__Aim of the exercise__
Write the listing below out again exactly, dropping the images.

__Collected material__
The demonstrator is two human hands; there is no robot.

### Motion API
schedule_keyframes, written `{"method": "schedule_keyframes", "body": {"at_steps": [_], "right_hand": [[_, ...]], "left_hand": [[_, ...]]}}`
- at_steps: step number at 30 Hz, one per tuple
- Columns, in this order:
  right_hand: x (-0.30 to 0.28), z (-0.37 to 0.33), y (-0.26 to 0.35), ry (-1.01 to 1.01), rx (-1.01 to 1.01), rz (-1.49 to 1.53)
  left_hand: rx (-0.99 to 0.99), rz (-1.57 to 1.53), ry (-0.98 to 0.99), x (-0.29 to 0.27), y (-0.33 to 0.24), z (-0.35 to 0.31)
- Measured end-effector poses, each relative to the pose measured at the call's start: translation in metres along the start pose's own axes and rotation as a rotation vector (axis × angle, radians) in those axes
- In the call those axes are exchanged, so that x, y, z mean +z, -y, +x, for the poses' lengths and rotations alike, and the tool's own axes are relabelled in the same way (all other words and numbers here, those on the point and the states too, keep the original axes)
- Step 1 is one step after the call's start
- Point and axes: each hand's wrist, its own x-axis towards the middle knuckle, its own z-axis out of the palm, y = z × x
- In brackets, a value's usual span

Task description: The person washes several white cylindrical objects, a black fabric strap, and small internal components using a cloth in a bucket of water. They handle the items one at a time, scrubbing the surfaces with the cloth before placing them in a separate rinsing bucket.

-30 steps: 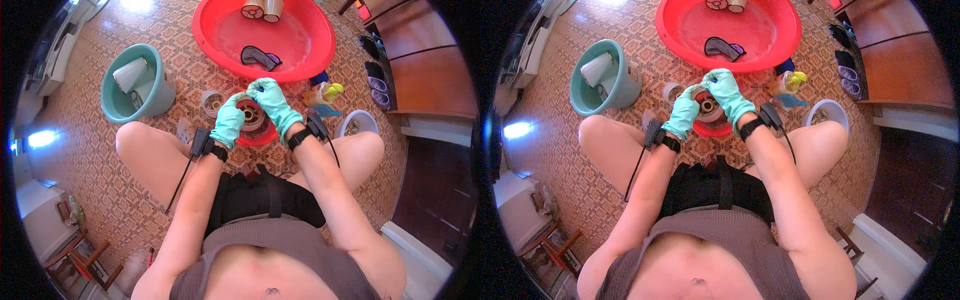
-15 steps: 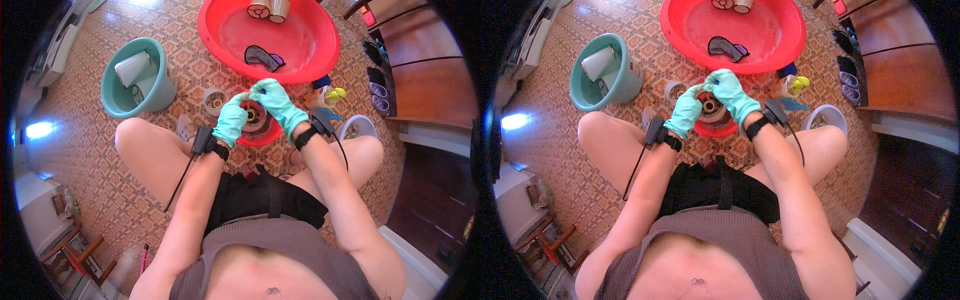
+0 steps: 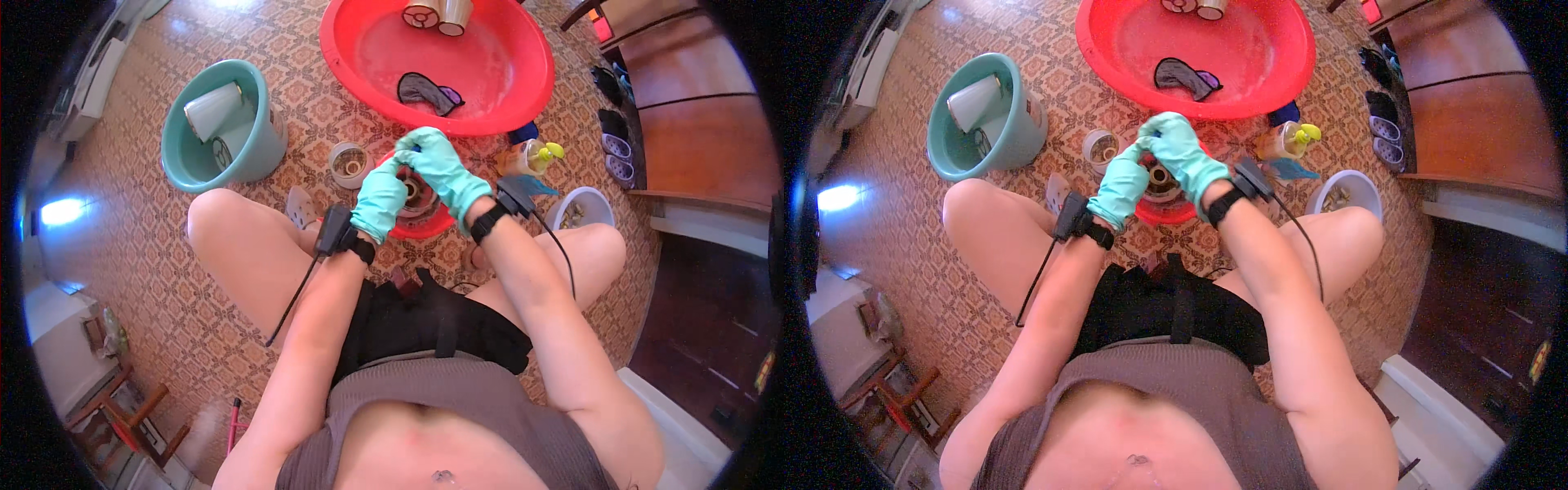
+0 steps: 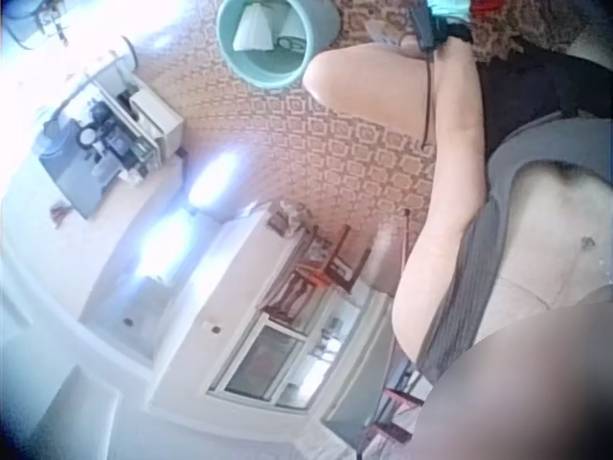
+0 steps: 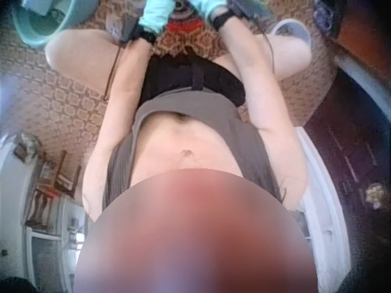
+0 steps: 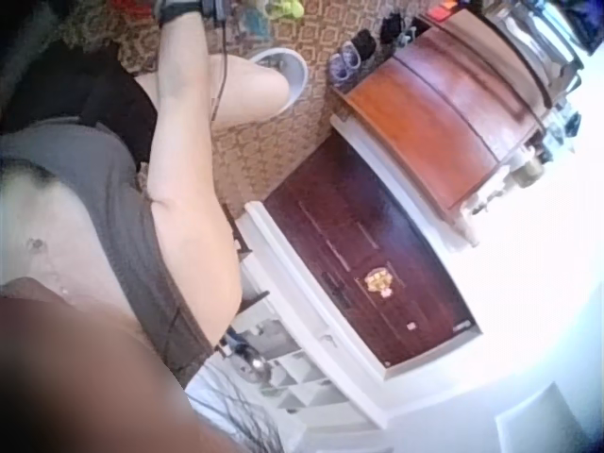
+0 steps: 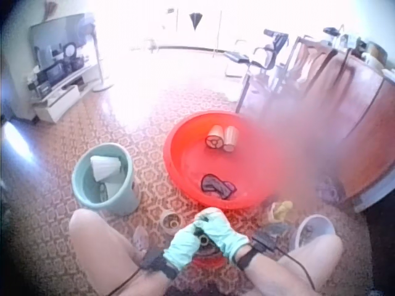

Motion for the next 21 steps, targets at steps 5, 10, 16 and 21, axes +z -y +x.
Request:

__Response__
The demonstrator is two human hands; there is no robot.

### Motion API
schedule_keyframes, written `{"method": "schedule_keyframes", "body": {"at_steps": [_], "right_hand": [[_, ...]], "left_hand": [[_, ...]]}}`
- at_steps: step number at 30 Hz, one per tuple
- Columns, in this order:
  right_hand: x (-0.30 to 0.28), z (-0.37 to 0.33), y (-0.26 to 0.35), ry (-1.01 to 1.01), rx (-1.01 to 1.01), rz (-1.49 to 1.53)
  left_hand: rx (-0.99 to 0.99), rz (-1.57 to 1.53), ry (-0.98 to 0.99), x (-0.29 to 0.27), y (-0.33 to 0.24), z (-0.35 to 0.31)
- Measured end-effector poses, each relative to the pose measured at the call's start: translation in metres along the start pose's own axes and rotation as a rotation vector (axis × angle, radians) in those axes
- In the call those axes are exchanged, so that x, y, z mean +z, -y, +x, for the poses' lengths and rotations alike, and the tool's own axes are relabelled in the same way (all other words and numbers here, those on the point and the states too, keep the original axes)
- Step 1 is one step after the call's start
- Point and axes: each hand's wrist, its own x-axis towards the middle knuckle, its own z-axis out of the palm, y = z × x
- In brackets, a value's usual span

Task description: The person washes several white cylindrical objects, a black fabric strap, and small internal components using a cloth in a bucket of water. They handle the items one at a time, scrubbing the surfaces with the cloth before placing them in a separate rinsing bucket.

-30 steps: 
-15 steps: 
+0 steps: 
+0 steps: 
+0 steps: 
+0 steps: 
+0 steps: 

Motion for the next 21 steps, targets at steps 5, 10, 16 and 21, axes +z -y +x.
Request:

The response is now complete.